Quote the full listing word for word.

START Records provided

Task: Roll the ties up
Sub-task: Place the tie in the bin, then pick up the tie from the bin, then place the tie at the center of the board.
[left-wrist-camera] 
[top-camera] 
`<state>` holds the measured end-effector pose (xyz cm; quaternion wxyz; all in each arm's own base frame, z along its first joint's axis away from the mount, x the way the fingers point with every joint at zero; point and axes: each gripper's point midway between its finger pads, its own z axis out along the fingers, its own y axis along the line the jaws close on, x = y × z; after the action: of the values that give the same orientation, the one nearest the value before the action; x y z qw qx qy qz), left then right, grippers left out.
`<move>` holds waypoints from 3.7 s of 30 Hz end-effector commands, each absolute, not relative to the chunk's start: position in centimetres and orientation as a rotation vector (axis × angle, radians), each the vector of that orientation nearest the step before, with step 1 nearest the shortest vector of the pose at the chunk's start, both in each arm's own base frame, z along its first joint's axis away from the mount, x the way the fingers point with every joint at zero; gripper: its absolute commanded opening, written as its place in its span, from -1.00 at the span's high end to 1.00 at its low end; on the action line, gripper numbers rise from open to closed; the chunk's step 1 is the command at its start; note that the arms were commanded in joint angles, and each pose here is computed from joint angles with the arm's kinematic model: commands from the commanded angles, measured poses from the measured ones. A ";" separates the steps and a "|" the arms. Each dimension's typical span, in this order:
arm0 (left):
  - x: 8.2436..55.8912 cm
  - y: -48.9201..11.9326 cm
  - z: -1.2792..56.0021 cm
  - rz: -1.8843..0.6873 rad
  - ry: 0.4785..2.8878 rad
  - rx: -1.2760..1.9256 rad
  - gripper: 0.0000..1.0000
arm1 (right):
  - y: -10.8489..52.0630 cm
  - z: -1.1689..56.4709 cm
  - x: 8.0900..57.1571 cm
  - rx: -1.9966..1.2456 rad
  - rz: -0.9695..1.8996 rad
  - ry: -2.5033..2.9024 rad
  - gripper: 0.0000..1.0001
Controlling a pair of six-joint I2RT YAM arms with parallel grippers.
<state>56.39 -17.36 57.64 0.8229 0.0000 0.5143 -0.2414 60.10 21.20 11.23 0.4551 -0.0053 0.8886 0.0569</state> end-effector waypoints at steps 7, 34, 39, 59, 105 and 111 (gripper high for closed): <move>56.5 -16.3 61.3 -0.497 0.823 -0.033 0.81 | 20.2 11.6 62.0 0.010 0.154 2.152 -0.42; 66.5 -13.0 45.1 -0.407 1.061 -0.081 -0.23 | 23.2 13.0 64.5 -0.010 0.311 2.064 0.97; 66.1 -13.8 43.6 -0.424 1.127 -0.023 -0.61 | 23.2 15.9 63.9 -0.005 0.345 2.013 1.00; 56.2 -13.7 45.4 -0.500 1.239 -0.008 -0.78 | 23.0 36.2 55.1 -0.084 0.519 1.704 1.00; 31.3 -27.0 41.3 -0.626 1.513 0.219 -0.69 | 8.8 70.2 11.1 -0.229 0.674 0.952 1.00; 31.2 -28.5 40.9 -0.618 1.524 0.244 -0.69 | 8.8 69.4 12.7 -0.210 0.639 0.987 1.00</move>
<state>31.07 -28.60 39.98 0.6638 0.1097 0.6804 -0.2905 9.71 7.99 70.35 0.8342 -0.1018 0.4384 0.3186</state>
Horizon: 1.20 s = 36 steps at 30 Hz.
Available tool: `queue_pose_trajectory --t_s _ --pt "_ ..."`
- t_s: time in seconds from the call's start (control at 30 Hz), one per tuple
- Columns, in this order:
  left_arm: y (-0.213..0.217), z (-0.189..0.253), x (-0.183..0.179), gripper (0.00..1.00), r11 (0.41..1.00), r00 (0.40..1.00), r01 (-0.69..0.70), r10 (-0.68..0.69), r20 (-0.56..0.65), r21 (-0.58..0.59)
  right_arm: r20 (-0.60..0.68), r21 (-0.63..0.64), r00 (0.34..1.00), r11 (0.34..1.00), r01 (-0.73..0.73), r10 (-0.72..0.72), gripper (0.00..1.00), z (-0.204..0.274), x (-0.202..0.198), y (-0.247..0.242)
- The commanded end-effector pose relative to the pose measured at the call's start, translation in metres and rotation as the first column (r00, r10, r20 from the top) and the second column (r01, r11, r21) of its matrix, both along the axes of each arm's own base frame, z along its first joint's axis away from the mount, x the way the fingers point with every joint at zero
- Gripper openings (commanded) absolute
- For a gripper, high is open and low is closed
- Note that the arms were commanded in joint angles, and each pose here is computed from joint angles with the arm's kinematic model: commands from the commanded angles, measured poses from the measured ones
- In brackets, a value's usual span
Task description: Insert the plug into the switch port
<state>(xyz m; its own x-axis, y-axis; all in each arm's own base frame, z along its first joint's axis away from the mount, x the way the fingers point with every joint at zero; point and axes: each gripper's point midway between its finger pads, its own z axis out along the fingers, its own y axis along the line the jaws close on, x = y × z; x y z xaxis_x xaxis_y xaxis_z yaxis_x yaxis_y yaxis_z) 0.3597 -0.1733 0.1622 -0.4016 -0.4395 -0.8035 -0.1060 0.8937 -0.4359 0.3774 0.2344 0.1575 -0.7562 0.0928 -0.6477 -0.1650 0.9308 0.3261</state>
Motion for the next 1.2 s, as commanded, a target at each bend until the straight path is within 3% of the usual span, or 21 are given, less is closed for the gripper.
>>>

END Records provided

• Exercise response:
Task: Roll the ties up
Sub-task: Place the tie in the bin, then pick up the tie from the bin, then place the tie at the center of the board.
[left-wrist-camera] 
[top-camera] 
`<state>` holds the measured end-effector pose (xyz cm; quaternion wxyz; all in each arm's own base frame, z along its first joint's axis away from the mount, x the way the fingers point with every joint at zero; point and axes: each gripper's point midway between its finger pads, its own z axis out along the fingers, its own y axis along the line the jaws close on, x = y × z; after the action: of the values that give the same orientation, the one nearest the value before the action; x y z qw qx qy qz), left then right, grippers left out.
`<move>` holds waypoints from 3.7 s of 30 Hz end-effector commands, each absolute, not relative to the chunk's start: position in centimetres and orientation as a rotation vector (axis × angle, radians), each the vector of that orientation nearest the step before, with step 1 nearest the shortest vector of the pose at the chunk's start, both in each arm's own base frame, z along its first joint's axis away from the mount, x the way the fingers point with every joint at zero; gripper: its absolute commanded opening, written as its place in its span, from -1.00 at the span's high end to 1.00 at its low end; on the action line, gripper numbers rise from open to closed; the chunk's step 1 is the command at its start; note that the arms were commanded in joint angles, and each pose here is computed from joint angles with the arm's kinematic model: commands from the commanded angles, measured poses from the measured ones. A ";" separates the steps and a "|" the arms. Each dimension's typical span, in this order:
arm0 (left):
  - x: 8.2436..55.8912 cm
  - y: -48.9201..11.9326 cm
  - z: -1.2792..56.0021 cm
  - rz: -1.8843..0.6873 rad
  - ry: 0.4785..2.8878 rad
  - rx: -1.2760..1.9256 rad
  - gripper: 0.0000..1.0000
arm1 (right):
  - y: -10.8489..52.0630 cm
  - z: -1.1689..56.4709 cm
  - x: 8.0900..57.1571 cm
  - rx: -1.9966..1.2456 rad
  - rz: -0.9695..1.8996 rad
  - ry: -2.5033..2.9024 rad
  - gripper: 0.0000..1.0001
Controlling a pair of six-joint I2RT YAM arms with parallel grippers.
<state>56.39 -17.36 57.64 0.8229 0.0000 0.5143 -0.2414 60.10 21.20 11.23 0.4551 -0.0053 0.8886 0.0569</state> end-effector waypoints at steps 7, 34, 39, 59, 105 and 111 (gripper high for closed): <move>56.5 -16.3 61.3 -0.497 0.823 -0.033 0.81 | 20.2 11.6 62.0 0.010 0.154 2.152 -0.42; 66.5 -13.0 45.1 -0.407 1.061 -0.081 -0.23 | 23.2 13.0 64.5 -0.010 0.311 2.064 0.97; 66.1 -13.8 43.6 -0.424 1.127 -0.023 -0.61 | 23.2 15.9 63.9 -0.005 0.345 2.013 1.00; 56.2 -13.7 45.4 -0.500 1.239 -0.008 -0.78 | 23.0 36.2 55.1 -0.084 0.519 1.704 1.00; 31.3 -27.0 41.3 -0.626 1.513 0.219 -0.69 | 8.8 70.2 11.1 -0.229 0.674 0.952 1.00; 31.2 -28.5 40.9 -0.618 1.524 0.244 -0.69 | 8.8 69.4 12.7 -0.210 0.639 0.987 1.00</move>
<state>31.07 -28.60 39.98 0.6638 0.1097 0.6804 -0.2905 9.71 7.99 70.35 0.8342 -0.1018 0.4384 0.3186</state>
Horizon: 1.20 s = 36 steps at 30 Hz.
Available tool: `queue_pose_trajectory --t_s _ --pt "_ ..."`
- t_s: time in seconds from the call's start (control at 30 Hz), one per tuple
- Columns, in this order:
  left_arm: y (-0.213..0.217), z (-0.189..0.253), x (-0.183..0.179), gripper (0.00..1.00), r11 (0.41..1.00), r00 (0.40..1.00), r01 (-0.69..0.70), r10 (-0.68..0.69), r20 (-0.56..0.65), r21 (-0.58..0.59)
  right_arm: r20 (-0.60..0.68), r21 (-0.63..0.64), r00 (0.34..1.00), r11 (0.34..1.00), r01 (-0.73..0.73), r10 (-0.72..0.72), gripper (0.00..1.00), z (-0.204..0.274), x (-0.202..0.198), y (-0.247..0.242)
- The commanded end-effector pose relative to the pose measured at the call's start, translation in metres and rotation as the first column (r00, r10, r20 from the top) and the second column (r01, r11, r21) of its matrix, both along the axes of each arm's own base frame, z along its first joint's axis away from the mount, x the way the fingers point with every joint at zero
- Gripper openings (commanded) absolute
- For a gripper, high is open and low is closed
- Note that the arms were commanded in joint angles, and each pose here is computed from joint angles with the arm's kinematic model: commands from the commanded angles, measured poses from the measured ones
- In brackets, a value's usual span
Task description: Insert the plug into the switch port
<state>(xyz m; its own x-axis, y-axis; all in each arm's own base frame, z along its first joint's axis away from the mount, x the way the fingers point with every joint at zero; point and axes: each gripper's point midway between its finger pads, its own z axis out along the fingers, its own y axis along the line the jaws close on, x = y × z; x y z xaxis_x xaxis_y xaxis_z yaxis_x yaxis_y yaxis_z) 0.3597 -0.1733 0.1622 -0.4016 -0.4395 -0.8035 -0.1060 0.8937 -0.4359 0.3774 0.2344 0.1575 -0.7562 0.0928 -0.6477 -0.1650 0.9308 0.3261</state>
Motion for the next 1.2 s, as commanded, a target at each bend until the straight path is within 3% of the usual span, or 21 are given, less is closed for the gripper.
>>>

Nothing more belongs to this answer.